Анатолий Штейман, ожидая Тамару, времени зря не терял. Достал тетрадку, книжку и углубился в гуманитарные науки. У вахтерши сердце было не каменное, и вскоре Анатолий занимался, сидя на стареньком стуле. Время летело не обременительно.
Долгожданная встреча двух молодых людей была по-настоящему радостной. Границы времени и пространства распахнулись так, что они их перестали замечать. 
Два дня Тамара приезжала домой глубокой ночью, а утром, едва позавтракав куском хлеба и чаем, уезжала на свидание к Анатолию. Он затаскал её по кинозалам, музеям и театрам столицы. А может они так спасались от зимнего холода?
В последний вечер решили сходить в филиал Малого театра на Большой Ордынке. Там шел спектакль «Нахлебник» по пьесе Тургенева. Тамара и Анатолий были в известном смысле слова театралами, и воздух столичных театров был им «сладок и приятен».
Последний вечер вместе. Завтра Тамара уедет в роту, оттуда на
свой пост и, бог знает, когда они снова будут вот так сидеть рядышком и сжимать руки друг друга.
…А по сцене бродит как неприкаянный грузный, какой-то мятый старик, седые редкие волосы не прибрано торчат на его голове, глаза широко распахнуты и часто моргают. Он страдает одышкой, причмокивает и пришептывает, постоянно поглаживает руками колени, когда сидит. Этот Кузовкин необаятелен, минутами даже неприятен.
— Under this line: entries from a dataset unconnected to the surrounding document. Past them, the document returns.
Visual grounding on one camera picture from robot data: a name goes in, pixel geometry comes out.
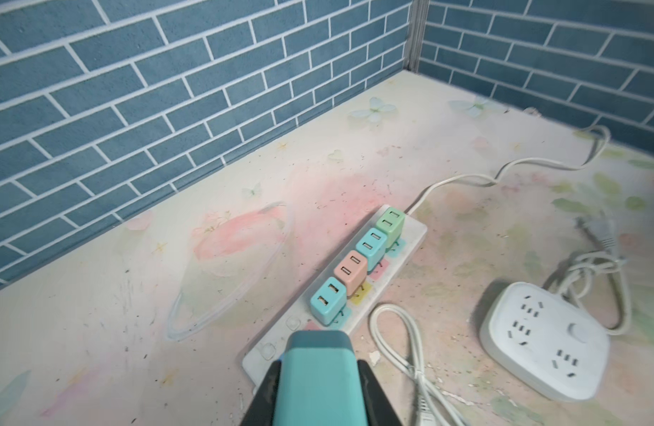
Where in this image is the white long power strip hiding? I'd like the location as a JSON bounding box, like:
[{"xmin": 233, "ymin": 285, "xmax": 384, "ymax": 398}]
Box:
[{"xmin": 242, "ymin": 204, "xmax": 427, "ymax": 386}]

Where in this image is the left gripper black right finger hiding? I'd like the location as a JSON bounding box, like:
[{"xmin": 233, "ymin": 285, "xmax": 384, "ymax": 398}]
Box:
[{"xmin": 357, "ymin": 360, "xmax": 402, "ymax": 426}]

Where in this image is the teal plug adapter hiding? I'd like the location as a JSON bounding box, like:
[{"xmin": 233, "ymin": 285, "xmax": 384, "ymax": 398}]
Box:
[
  {"xmin": 309, "ymin": 277, "xmax": 348, "ymax": 326},
  {"xmin": 355, "ymin": 227, "xmax": 388, "ymax": 273},
  {"xmin": 273, "ymin": 330, "xmax": 368, "ymax": 425}
]

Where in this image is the white coiled socket cable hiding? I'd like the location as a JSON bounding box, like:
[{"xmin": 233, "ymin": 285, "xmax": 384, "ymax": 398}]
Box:
[{"xmin": 550, "ymin": 212, "xmax": 632, "ymax": 337}]

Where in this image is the white power strip cable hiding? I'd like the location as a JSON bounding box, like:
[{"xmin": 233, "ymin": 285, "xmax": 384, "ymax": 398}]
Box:
[{"xmin": 403, "ymin": 124, "xmax": 611, "ymax": 215}]

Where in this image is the teal plug adapter top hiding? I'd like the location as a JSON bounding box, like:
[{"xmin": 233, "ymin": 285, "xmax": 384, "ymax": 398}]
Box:
[{"xmin": 273, "ymin": 330, "xmax": 368, "ymax": 425}]

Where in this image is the white square power socket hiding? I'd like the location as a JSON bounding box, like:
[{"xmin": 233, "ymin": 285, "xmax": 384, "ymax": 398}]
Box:
[{"xmin": 479, "ymin": 282, "xmax": 610, "ymax": 402}]

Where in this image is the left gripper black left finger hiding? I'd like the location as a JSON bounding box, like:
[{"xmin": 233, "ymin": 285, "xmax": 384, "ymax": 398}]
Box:
[{"xmin": 240, "ymin": 360, "xmax": 282, "ymax": 426}]

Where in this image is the green plug adapter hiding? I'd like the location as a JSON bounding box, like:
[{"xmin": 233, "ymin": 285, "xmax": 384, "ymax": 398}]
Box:
[{"xmin": 375, "ymin": 207, "xmax": 406, "ymax": 250}]

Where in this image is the white bundled cable with plug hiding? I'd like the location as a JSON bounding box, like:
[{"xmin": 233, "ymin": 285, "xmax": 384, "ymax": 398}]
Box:
[{"xmin": 368, "ymin": 302, "xmax": 467, "ymax": 426}]

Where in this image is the pink plug adapter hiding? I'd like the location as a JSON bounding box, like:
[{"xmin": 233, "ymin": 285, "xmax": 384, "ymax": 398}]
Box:
[{"xmin": 333, "ymin": 250, "xmax": 368, "ymax": 297}]
Видно, что он всеми брошенный, маленький человек, доживающий свой срок на земле.
Из Петербурга в своё имение после долгого отсутствия приезжает порывистая красавица-щебетунья помещица Ольга Петровна Елецкая с мужем, молодым холодным равнодушным красавцем. Ему не нравится присутствие в доме старика-нахлебника. Молодой помещик требует, чтобы старик убирался из имения. Он и его сотоварищи, окрестные помещики, томимые скукой, потешаются над стариком, попирая и унижая его достоинство.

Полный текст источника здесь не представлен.